Sipan Hamo on integrating Kurdish units into the army

In Part 2 of a two-part interview, the newly appointed deputy defence minister outlines the mistakes made by the SDF and gives his outlook on Syria's future.

Al Majalla

Sipan Hamo on integrating Kurdish units into the army

In Part 1, the Kurdish-Syrian leader Sipan Hamo spoke of his upbringing, politicisation, and participation in armed struggle, which led him to found the Kurdish People’s Protection Units (YPG), and to several periods of detention, both in Syria and abroad.

Recognised as a hardliner and known as a former member of the PKK (globally recognised as a terrorist organisation), he was the surprising choice to become Syria’s new Deputy Minister of Defence for the Eastern Regions, a post he took up in recent days. One of his main tasks now is to integrate armed Kurdish brigades into Syria’s new national army, at a time of tension and clashes in the north.

In this second instalment of a fascinating and wide-ranging interview, he speaks about the history of Kurds in Syria, both how they played a part in the foundation of the modern state and how they will play a part in the rebuilding work required today. A realist and pragmatist, he shares his hope that better days lie ahead.

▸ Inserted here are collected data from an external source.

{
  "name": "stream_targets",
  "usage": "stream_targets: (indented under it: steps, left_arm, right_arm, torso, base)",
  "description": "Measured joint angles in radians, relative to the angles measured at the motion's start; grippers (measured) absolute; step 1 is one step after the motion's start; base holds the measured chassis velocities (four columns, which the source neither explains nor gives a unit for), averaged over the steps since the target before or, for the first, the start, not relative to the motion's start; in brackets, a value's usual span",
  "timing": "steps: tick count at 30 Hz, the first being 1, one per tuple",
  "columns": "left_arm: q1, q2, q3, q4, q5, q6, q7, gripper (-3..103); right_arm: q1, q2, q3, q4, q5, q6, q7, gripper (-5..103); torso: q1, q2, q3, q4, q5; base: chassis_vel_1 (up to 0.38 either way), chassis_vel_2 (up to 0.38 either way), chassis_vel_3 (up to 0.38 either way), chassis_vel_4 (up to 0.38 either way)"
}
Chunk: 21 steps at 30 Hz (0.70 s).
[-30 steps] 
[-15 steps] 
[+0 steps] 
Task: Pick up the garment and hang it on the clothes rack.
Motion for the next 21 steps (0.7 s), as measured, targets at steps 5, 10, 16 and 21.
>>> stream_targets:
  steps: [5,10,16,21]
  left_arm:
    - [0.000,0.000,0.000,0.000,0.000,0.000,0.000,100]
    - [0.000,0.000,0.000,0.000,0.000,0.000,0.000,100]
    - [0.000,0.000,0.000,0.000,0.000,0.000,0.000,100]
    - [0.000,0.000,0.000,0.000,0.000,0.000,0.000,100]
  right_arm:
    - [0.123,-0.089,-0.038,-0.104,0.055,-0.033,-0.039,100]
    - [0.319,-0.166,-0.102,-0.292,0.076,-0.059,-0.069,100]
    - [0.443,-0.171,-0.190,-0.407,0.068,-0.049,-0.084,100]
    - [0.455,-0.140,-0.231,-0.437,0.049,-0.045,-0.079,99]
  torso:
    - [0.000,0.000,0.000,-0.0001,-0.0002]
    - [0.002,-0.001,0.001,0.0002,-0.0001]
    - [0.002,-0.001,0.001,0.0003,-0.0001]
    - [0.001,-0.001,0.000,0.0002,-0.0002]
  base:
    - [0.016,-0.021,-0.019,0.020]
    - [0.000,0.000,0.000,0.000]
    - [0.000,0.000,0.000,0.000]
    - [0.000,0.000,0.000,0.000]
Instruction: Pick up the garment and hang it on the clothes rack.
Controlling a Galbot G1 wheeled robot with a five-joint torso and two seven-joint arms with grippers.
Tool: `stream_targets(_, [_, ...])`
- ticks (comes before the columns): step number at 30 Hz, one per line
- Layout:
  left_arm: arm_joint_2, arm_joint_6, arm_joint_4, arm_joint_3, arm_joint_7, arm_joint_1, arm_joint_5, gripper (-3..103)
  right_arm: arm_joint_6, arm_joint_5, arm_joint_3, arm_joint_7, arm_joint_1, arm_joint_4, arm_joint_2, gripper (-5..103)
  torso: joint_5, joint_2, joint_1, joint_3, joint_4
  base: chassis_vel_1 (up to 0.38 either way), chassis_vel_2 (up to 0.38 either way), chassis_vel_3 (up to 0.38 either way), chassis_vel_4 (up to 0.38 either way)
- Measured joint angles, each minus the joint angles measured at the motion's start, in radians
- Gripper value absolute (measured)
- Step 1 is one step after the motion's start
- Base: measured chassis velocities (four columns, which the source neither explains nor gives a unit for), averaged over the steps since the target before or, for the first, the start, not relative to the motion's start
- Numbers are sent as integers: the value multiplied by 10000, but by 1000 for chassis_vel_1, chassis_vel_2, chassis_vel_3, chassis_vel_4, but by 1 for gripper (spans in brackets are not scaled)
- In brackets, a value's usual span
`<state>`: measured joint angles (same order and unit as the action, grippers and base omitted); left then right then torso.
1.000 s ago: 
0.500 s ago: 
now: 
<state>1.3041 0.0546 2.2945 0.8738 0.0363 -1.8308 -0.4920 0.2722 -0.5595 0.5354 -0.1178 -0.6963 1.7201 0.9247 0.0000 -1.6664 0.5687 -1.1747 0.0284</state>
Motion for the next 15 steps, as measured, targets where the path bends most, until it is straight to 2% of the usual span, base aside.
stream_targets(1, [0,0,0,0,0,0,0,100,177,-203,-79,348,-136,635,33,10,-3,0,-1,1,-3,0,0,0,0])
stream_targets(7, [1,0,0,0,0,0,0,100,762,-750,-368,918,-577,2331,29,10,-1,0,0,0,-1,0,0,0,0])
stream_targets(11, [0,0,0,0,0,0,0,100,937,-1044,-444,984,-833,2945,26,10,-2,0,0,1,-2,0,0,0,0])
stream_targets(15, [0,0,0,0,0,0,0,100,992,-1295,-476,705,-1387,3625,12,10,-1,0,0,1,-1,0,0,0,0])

Hamo told Al Majalla why he has been impressed with Syria’s President Ahmed al-Sharaa so far, but warns that there are those who seek to pull Syrians apart. He also addresses the idea that there is an inherent conflict between Arabs and Kurds, an idea he dismisses as nonsense. They have been partners in the past, he says, and can be partners again. As long as the Arab majority does not seek to marginalise the Kurdish minority, the Kurds will defend Syria until their dying breath.

It is a fascinating conversation with someone who could be pivotal in the task of integrating a well-armed minority in Syria’s north-east, a process that is now underway. Success in this would have a big impact on Syria’s territorial integrity and internal cohesion, at a time when there are also problems with its Druze minority in the south.

Below is the second and final part of the interview, conducted by phone on 21 March.


REUTERS/Karam al‑Masri
Members of the Syrian Civil Defence work to extinguish a fire after shelling amid renewed clashes between the Syrian army and the Syrian Democratic Forces in Aleppo, Syria, on 8 January 2026.

Clashes broke out in January (between the government and the SDF). What was your take on that?

Frankly, mistakes were made on our side. We assumed that the international community was with us, and that if any dispute arose, it would stand by us. That proved mistaken. The Syrian situation had changed, and the fall of the regime amounted to the complete end of the Sykes-Picot order. We are entering a new phase and should have read the situation more carefully.

We assumed certain parties would not abandon us, given that we had fought the Islamic State together, but their interests drew them towards Damascus, and international opinion stood with Damascus across the board. Had we understood that, we could have negotiated more effectively. The latest clashes were unnecessary.

Were some betting on Israel intervening on the SDF’s behalf? Did Washington's abandonment come as a shock?

Yes, perhaps there was a wager on Israel or America, on the grounds that we fought alongside them. It is even said that we helped Trump get re-elected because of the victories against IS. But popular sentiment is one thing; policy is another. Europeans and Americans may feel sympathy for the Kurdish people or appreciate the Kurdish position, but politics differs from public emotion. Some misread the situation. It is now clear that Israel is focused on southern Syria, where it is almost in full control. It does not want the theatre to expand further in ways that might slip beyond its control.

Do you feel that the Americans betrayed the Kurds?

I would not use the word betrayal. I see it as a matter of interests.

Delil Souleiman/AFP
Troops from the US-led coalition against Islamic State (IS) training SDF fighters in Syria's north-eastern Hasakah province on 7 September 2022.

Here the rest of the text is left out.